SOURCE MATERIAL>

● ● ● ● ● ● ●

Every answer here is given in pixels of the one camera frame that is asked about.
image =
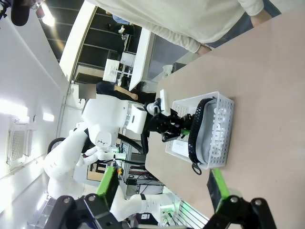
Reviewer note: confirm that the black shelving unit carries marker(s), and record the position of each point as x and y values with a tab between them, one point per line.
102	38

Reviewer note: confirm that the person with bare forearm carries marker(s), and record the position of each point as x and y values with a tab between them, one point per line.
114	89

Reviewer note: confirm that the yellow emergency stop button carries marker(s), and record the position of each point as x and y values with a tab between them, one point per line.
120	170

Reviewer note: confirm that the person's left hand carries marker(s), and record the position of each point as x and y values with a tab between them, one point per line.
265	16

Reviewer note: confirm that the white perforated plastic basket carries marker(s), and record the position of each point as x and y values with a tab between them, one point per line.
226	133

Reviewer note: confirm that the grey CAMPUS zipper pouch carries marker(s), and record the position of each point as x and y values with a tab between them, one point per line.
207	133

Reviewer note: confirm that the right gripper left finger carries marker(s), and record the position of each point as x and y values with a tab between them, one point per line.
107	190

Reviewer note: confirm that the black rounded object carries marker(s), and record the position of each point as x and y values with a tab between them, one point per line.
20	12

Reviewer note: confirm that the person's right forearm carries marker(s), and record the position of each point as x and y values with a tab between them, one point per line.
178	35

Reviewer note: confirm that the blue jeans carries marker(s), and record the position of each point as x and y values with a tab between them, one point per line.
231	31

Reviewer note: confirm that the beige sweater torso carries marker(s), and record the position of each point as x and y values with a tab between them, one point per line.
171	16

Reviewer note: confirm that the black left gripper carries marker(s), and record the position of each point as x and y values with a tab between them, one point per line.
162	124

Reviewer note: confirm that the person's left forearm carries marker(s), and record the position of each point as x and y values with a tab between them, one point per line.
250	6

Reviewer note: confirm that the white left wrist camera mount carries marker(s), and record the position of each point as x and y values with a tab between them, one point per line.
165	102

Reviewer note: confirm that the white printed carton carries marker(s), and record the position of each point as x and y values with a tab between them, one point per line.
110	70

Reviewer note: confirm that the white side table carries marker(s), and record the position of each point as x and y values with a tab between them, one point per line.
141	59

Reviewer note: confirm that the white rectangular box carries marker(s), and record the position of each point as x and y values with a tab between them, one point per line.
179	148

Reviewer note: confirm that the white ceiling air vent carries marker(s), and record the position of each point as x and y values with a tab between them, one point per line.
17	140

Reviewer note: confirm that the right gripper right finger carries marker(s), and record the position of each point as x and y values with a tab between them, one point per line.
221	190

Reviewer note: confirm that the person's right hand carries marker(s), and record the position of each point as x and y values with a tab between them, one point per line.
205	50

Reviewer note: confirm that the white board panel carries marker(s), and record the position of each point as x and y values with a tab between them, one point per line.
76	35

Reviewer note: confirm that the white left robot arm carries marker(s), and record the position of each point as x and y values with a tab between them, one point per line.
104	119

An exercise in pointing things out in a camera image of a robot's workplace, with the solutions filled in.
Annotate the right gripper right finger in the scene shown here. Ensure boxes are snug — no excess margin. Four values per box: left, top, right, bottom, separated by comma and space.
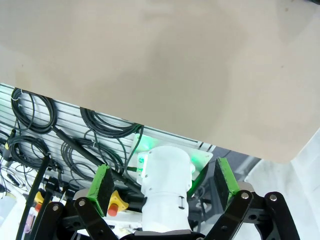
204, 157, 301, 240

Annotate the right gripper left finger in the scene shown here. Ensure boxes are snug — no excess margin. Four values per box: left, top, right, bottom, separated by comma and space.
34, 164, 118, 240

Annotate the yellow emergency stop button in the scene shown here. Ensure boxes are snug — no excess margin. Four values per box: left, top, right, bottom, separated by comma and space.
33, 191, 51, 213
107, 189, 130, 217

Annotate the black rod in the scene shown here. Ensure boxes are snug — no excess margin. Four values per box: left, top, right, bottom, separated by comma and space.
53, 126, 141, 192

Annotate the black tripod leg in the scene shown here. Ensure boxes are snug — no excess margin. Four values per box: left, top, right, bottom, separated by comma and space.
16, 154, 51, 240

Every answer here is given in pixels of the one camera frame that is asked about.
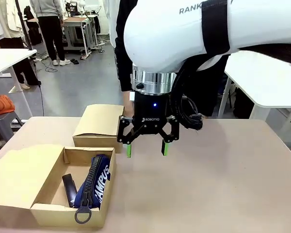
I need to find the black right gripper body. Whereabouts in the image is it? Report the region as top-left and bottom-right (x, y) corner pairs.
(132, 90), (172, 137)

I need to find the small cardboard box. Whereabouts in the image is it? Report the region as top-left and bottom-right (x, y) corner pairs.
(72, 104), (125, 154)

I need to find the navy zipper pencil case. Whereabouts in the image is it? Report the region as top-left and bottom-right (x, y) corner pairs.
(74, 154), (112, 225)

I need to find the long black stapler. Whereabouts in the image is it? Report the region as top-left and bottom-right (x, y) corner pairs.
(62, 173), (78, 209)

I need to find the person's right forearm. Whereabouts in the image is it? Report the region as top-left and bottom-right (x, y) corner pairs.
(114, 45), (134, 92)

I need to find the large cardboard box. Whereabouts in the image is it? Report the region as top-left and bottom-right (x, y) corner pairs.
(0, 144), (117, 229)

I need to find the person's right hand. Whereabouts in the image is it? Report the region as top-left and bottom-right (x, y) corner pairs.
(122, 90), (135, 117)

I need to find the person in black coat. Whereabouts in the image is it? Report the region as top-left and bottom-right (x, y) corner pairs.
(108, 0), (231, 117)

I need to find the white table with black pole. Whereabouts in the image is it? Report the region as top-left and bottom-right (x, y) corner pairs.
(218, 55), (291, 148)

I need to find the grey metal workbench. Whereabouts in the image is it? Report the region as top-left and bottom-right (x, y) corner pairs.
(62, 14), (99, 57)

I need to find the grey stool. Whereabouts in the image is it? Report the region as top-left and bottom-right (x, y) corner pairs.
(0, 111), (24, 157)

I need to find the orange cloth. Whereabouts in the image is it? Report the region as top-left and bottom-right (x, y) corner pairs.
(0, 95), (16, 115)

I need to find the person in grey hoodie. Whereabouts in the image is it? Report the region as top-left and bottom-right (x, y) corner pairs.
(30, 0), (71, 67)

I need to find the white table with round corner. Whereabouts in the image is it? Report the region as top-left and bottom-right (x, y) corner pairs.
(0, 48), (38, 115)

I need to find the black tripod pole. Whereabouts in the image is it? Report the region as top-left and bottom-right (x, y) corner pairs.
(14, 0), (45, 117)

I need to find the person in white coat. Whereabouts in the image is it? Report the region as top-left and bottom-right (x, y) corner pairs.
(0, 0), (42, 90)

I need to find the black cable bundle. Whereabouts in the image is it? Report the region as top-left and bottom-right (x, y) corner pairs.
(169, 63), (205, 131)

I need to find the black velcro strap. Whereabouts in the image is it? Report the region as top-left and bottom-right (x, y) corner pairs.
(200, 0), (231, 56)

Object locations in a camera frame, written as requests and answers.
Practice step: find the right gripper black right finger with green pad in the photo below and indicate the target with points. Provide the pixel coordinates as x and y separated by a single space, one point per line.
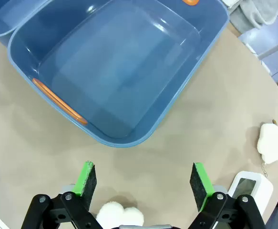
202 183

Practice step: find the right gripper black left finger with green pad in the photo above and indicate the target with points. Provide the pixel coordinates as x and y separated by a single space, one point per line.
84 181

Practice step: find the white digital clock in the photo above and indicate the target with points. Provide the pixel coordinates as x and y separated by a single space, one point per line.
262 184

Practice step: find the person in grey hoodie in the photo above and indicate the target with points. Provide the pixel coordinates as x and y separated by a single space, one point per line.
248 14

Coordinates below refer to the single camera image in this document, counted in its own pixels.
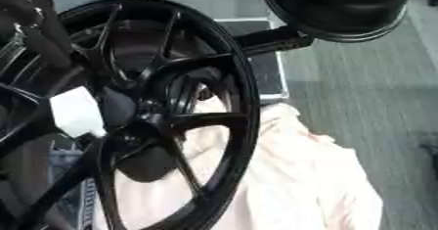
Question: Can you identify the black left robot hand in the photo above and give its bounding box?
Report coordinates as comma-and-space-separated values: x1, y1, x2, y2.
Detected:
0, 0, 141, 131

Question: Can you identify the black spoked wheel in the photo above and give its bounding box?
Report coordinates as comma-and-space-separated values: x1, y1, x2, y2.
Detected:
0, 0, 264, 230

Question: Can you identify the large black round wheel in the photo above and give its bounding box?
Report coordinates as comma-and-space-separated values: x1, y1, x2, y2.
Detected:
260, 0, 415, 43

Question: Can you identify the pale white cloth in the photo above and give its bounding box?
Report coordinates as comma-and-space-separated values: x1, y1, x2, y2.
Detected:
90, 94, 385, 230

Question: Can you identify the black perforated bracket bar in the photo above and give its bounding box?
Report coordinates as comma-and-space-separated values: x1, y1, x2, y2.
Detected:
231, 25, 317, 58

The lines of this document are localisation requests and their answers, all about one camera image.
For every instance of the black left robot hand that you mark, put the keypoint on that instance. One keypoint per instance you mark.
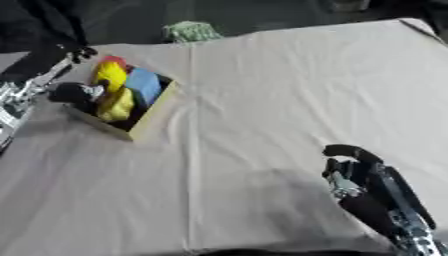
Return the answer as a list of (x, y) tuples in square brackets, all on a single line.
[(70, 93)]

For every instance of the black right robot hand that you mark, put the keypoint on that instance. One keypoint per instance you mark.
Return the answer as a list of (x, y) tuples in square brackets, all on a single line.
[(373, 200)]

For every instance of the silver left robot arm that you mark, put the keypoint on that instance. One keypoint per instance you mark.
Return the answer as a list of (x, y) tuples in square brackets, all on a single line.
[(17, 96)]

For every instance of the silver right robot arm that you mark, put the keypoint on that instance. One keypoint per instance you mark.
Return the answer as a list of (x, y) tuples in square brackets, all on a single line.
[(423, 241)]

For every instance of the tan cardboard box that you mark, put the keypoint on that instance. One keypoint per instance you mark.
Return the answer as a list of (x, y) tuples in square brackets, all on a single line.
[(149, 116)]

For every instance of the yellow soft toy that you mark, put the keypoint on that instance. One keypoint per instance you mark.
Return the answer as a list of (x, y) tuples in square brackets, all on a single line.
[(111, 76)]

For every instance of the yellow toy banana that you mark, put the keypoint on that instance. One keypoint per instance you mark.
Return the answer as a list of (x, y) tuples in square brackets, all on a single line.
[(116, 106)]

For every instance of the red toy fruit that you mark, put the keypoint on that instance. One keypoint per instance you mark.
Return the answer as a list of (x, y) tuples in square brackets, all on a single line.
[(115, 60)]

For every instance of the blue block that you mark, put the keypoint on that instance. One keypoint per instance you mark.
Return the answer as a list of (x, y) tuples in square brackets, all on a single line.
[(144, 85)]

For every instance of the green white patterned bundle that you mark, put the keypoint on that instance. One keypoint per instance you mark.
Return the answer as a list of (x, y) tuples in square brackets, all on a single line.
[(191, 31)]

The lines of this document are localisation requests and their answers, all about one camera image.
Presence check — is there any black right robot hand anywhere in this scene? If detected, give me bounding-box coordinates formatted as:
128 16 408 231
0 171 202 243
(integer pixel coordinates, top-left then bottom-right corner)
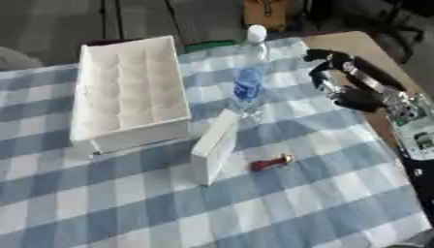
301 48 409 113

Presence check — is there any brown cardboard box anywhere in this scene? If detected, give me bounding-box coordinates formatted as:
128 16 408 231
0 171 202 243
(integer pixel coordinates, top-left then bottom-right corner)
242 0 294 32

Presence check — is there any small white rectangular box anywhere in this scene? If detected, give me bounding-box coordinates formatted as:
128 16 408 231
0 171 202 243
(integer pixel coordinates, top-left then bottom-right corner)
190 108 241 187

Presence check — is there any white compartment box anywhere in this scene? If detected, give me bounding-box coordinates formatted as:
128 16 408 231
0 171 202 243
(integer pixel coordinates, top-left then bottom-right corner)
69 35 194 155

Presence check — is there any black chair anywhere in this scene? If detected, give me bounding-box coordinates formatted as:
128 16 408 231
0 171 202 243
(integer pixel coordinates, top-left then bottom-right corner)
303 0 434 64

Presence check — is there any small red lighter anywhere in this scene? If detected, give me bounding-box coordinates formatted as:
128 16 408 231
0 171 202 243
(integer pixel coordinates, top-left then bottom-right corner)
249 154 295 172

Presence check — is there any clear plastic water bottle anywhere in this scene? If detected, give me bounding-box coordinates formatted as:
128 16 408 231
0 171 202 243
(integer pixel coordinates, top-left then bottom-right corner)
225 24 271 122

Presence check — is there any green flat object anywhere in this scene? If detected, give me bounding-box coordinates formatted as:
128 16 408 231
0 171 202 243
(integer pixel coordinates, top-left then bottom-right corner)
183 40 239 53

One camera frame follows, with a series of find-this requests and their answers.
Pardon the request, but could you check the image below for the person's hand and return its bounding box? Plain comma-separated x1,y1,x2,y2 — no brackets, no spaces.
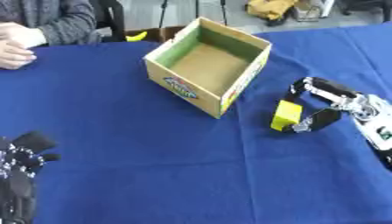
0,22,49,71

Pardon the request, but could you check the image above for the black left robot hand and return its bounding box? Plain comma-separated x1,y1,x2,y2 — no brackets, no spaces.
0,130,61,224

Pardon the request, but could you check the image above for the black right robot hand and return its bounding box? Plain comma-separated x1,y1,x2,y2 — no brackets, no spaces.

● ● ● ● ● ● ●

Report, from the entries above, each line where "silver" is found.

COMPLETED EXERCISE>
For every instance of the silver left robot arm that you mark, put the keypoint on that instance. One keypoint per instance you mark.
For every instance of the silver right robot arm that you mark, put the keypoint on that instance. One keypoint per instance you mark.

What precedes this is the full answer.